If anyone can make it work, it'll be you, Ken. I'm rootin' for ya!

-- Shannon at Grateful Acres Animal Sanctuary (gratacres@aol.com), March 24, 2002.

Hey Ken way to go heres wishing good luck in your new venture. Bob se,ks. ps missed your posts

-- Bobco (bobco@kans.com), March 24, 2002.

Good luck Ken.Dave (central WI)

-- Dave (duckthis1@mybogusemail.com), March 24, 2002.


With the low overhead you'll have and the logic you're bring to this project, I'm sure you'll do well. Let us know how it turns out. Best of luck.

-- Murray in ME (lkdmfarm@megalink.net), March 24, 2002.

best of luck Ken. looking forward to hearing how it goes.

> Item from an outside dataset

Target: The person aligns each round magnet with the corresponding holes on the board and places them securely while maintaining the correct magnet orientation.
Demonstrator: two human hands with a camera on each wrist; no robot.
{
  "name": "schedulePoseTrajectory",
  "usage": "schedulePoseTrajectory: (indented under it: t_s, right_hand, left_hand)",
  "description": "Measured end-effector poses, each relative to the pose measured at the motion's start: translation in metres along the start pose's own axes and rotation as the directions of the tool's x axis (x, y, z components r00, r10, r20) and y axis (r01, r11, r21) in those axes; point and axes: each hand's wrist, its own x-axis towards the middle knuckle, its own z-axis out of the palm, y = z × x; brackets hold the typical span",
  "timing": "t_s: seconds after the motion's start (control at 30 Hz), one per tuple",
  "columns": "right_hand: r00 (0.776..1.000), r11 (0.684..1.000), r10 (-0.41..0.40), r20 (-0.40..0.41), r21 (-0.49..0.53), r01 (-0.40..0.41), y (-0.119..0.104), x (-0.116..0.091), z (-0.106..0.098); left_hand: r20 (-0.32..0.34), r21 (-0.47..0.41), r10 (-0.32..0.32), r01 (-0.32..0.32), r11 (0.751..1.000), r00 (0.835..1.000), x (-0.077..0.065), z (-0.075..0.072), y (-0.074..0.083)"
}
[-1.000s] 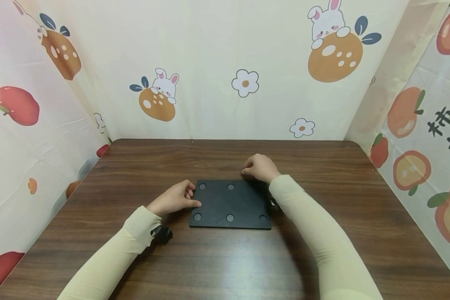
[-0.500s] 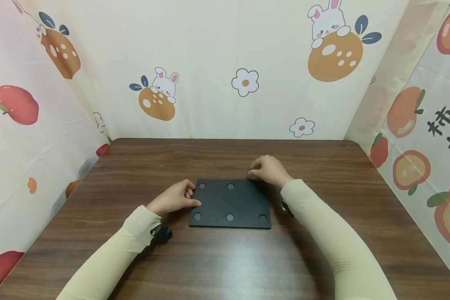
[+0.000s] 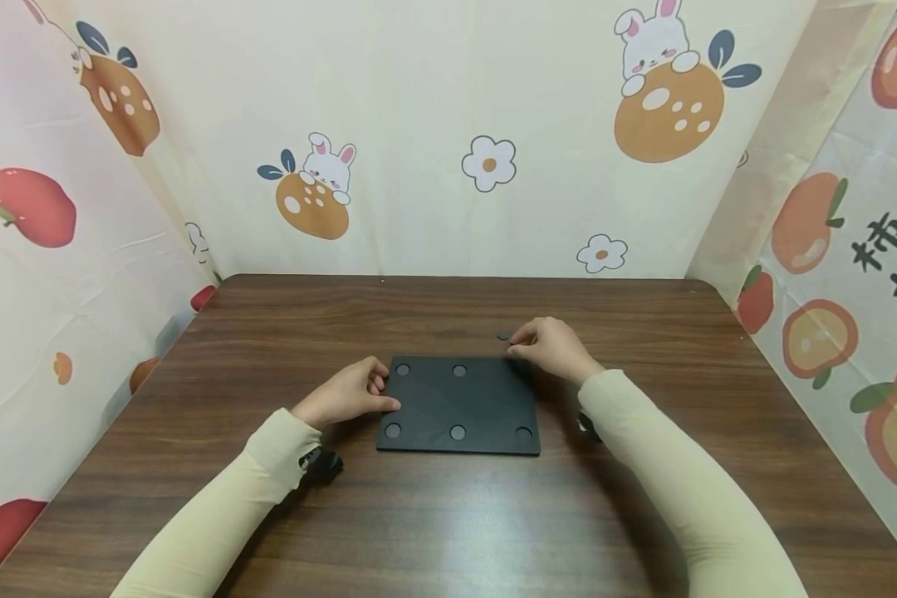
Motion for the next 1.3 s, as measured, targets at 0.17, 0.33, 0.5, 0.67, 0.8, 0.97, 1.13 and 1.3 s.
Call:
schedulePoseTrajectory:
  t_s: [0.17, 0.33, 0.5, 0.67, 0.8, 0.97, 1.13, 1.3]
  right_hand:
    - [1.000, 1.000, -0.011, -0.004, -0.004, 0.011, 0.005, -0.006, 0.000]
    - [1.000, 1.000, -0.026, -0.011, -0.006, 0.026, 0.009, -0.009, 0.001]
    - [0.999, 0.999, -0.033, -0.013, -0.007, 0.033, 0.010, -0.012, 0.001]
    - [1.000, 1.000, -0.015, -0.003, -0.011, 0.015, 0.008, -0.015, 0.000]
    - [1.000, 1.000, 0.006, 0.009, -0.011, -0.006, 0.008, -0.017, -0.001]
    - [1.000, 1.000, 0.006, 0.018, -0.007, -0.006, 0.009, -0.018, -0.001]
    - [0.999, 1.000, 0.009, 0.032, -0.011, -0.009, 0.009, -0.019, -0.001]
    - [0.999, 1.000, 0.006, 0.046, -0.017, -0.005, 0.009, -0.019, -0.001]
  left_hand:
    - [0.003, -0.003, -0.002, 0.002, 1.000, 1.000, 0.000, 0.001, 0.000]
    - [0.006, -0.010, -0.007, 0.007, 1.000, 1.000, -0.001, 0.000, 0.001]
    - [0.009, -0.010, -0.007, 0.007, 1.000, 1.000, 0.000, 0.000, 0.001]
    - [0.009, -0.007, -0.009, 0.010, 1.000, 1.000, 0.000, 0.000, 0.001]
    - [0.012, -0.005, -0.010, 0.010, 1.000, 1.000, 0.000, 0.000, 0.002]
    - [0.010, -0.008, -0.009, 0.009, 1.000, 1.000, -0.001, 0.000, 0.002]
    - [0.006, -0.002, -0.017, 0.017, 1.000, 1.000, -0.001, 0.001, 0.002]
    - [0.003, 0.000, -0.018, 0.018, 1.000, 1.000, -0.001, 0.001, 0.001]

if this doesn't work give a holler. I recently received an E-Book titled "How to Earn Extra Money in the Country" that is chock full of great ideas. sure you could find something in there. ;^}

-- B. Lackie - Zone3 (cwrench@hotmail.com), March 24, 2002.


How much would a pallet load of Skiddles be?

-- Cindy in KY (solidrockranch@msn.com), March 24, 2002.

Best of luck. I read a lot of the earlier posts about your idea and it seems to me that you are really preparing---not just "diving right in." That's probably half the battle----knowing what to expect.

-- Jeff (lorianandjeff@aol.com), March 24, 2002.

Hope it turns out really great for you Ken. Please keep us posted.

-- Joanie (ber-gust@prodigy.net), March 25, 2002.


Wishing you success in your business venture! If we are ever in your area, we'll look drop in and stock up...

-- Liz Rhein (merhein@shentel.net), March 25, 2002.

As I said very early on, such stores are unheard of in my location. But I really enjoy reading your threads on this, and wish you luck. Keep writing about your venture. I enjoy it, tho I have little to contribute.

--->Paul

-- paul (ramblerplm@hotmail.com), March 25, 2002.


Arrrg! it's too far to drive for my captain crunch fix! i'm a junkie i admit it, the 98 cent store,[where very little was actually 98 cents!] has closed leaving me staring longingly at 4.00& 5.00$ boxes of sugar coated crunchies. i wouldn't pay 4.50 for 12 oz. but i would pay .69 cents!

mr. jim still has 2 other salvage stores open they are in other towns tho. this one was on the edge of high & middle priced nieghborhoods & w/ access to large thorofares should have done well. but he & his employees smoked in the store, one employee kept attempting to 'flirt' w/ female customers and there were often jumbled boxes of goods outside baking in the sun.

i think many folks just came once, the cereal kept me comming back. just because we are dumpster-diving does not mean we want to feel like we are! :)

i'm sure your place will be run much more professionally, & if you are still looking to keep busy, i hereby invite you to my homestead of: 'too much to do & not enough daylight!' :0

you know what is making a killing down here? the 'mexican'potery, rusted iron& concrete garden decorations & brick-a-brack nick-nack crud. all sorts of lightly damaged, not this seasons colours, wrong size stuff that looks like it's from williams sonoma, pier-one, etc.

one fellow just sold his biz & retired, he is definitely not retirement age!